Australians are awash with cruise options
ALMOST half a million of us sailed off on a cruising holiday last year, according to recent figures released by the International Cruise Council Australasia. That’s close to one in 20 Australians and a 27 per cent increase on 2009, the biggest rise since figures were first compiled nine years ago.
Australians are developing a broad taste for cruising in all its forms: ocean cruising on board small, medium or large liners; river cruising down the historic waterways of Europe and Asia; and expedition cruising to farflung reaches of the globe.
The percentage rise represents the largest national growth across the globe, leaving aside New Zealand (with its much smaller population).
Some of this surge reflects the patterns of ‘‘serial offenders’’ — that is, those of us whose feet hardly touch land before we are busy planning our next waterbased adventure, whether it’s to exotic South America or the Antarctic or, closer to home, to New Zealand to follow the Wallabies and enjoy rugby matches during the World Cup later this year.
Two main factors help explain our ongoing enthusiasm for all things cruising, according to ICCA chairman Gavin Smith: the increase in the number of ships sailing into local waters, facilitating hassle-free local experience (no long-haul flights and pesky airport transfers), as well as the continued strength of our currency.

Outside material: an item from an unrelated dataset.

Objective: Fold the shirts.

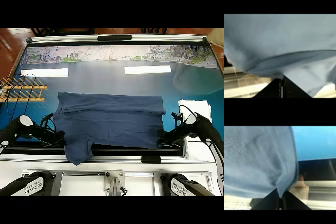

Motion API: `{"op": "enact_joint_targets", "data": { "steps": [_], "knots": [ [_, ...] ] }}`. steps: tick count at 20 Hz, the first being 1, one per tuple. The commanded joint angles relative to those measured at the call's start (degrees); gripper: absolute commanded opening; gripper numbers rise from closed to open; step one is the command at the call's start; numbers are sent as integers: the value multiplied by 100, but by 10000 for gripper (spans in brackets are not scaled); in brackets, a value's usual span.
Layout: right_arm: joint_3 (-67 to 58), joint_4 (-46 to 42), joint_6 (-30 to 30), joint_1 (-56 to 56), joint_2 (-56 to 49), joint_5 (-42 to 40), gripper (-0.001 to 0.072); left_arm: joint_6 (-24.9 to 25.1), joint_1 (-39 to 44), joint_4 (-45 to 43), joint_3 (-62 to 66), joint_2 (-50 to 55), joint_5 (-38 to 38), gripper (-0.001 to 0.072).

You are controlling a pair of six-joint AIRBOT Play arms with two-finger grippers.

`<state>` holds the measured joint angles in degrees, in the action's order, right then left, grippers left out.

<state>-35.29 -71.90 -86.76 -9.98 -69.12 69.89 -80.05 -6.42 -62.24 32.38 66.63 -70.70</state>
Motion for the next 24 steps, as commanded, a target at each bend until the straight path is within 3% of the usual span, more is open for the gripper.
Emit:
{"op": "enact_joint_targets", "data": {
  "steps": [1,3,5,8,12,16,21,22,23,24],
  "knots": [
    [-260,72,188,122,118,-133,78,251,-9,48,411,-177,-136,40],
    [-756,17,387,122,352,-205,77,334,-120,52,960,-190,-286,39],
    [-1355,-162,31,122,424,-278,77,332,-271,52,1626,-160,-321,38],
    [-2098,-192,17,125,37,-354,77,328,-398,52,2586,144,-61,38],
    [-3003,-66,-57,247,-999,-459,77,229,-378,79,4109,1429,-133,38],
    [-3460,-365,-442,557,-1917,-857,78,-343,-350,83,5392,2769,-184,39],
    [-3477,-319,-463,621,-2282,-1250,106,-529,-175,225,5600,3611,-472,49],
    [-3523,-343,-435,614,-2267,-1250,141,-527,-173,225,5602,3703,-597,147],
    [-3611,-372,-376,614,-2240,-1209,350,-529,-188,225,5602,3746,-686,351],
    [-3724,-363,-221,616,-2212,-1119,512,-525,-216,225,5604,3751,-787,565]
  ]
}}
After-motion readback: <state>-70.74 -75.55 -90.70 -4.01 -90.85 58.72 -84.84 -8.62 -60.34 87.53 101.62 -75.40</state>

Another trend that makes regular cruising more appealing is the increase in lifestyle and fitness facilities on board — state-of-the-art gym equipment, jogging tracks, golf simulators, boxing rings and even climbing walls — allowing passengers to maintain their land-based regimen or explore new activities.
Popular destinations remain the South Pacific and circumnavigations of Australia and New Zealand, with European and Asian itineraries accounting for 8 per cent. River cruising doubled in popularity last year.